WHAT THIS TASK INVOLVES: Work out how many lines of the entries have the word "gripper" in them. Respond with that number only.

MATERIAL SUPPLIED:
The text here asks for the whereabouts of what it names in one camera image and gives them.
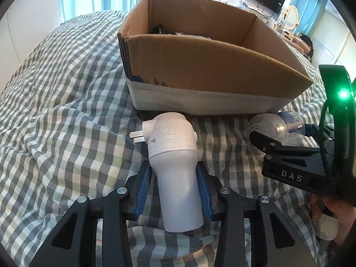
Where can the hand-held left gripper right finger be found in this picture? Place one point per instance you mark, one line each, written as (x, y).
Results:
(204, 189)

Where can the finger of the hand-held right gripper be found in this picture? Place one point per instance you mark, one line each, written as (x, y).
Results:
(313, 130)
(275, 144)

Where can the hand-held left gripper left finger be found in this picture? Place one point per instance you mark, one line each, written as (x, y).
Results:
(141, 186)

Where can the clear plastic bottle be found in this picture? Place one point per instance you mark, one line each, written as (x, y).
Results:
(278, 128)

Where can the brown cardboard box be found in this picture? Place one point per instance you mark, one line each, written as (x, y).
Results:
(211, 69)

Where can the small black glossy device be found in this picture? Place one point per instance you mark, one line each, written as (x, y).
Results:
(159, 29)

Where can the person's right hand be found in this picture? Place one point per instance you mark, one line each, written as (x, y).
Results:
(340, 217)

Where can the black bag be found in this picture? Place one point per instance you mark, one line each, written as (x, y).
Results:
(306, 46)

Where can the white slatted wardrobe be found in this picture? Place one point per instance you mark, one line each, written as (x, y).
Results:
(333, 41)

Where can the white dressing table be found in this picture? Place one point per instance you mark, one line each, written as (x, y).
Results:
(289, 37)

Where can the checked bed blanket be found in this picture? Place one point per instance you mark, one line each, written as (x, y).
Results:
(64, 103)

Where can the white oval mirror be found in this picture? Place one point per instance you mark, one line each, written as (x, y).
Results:
(290, 16)

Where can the teal curtain beside wardrobe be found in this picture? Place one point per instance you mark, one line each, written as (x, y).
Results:
(311, 2)

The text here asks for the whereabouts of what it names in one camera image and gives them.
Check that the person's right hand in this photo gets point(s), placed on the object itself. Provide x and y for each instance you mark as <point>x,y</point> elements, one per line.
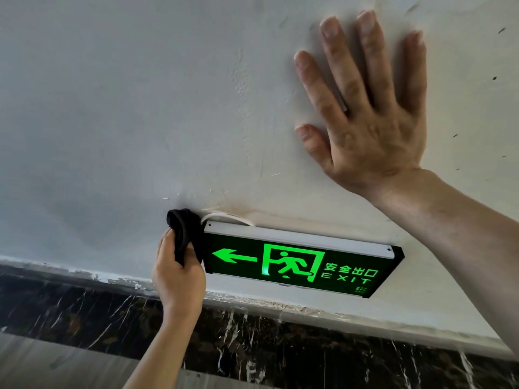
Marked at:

TASK RESULT: 3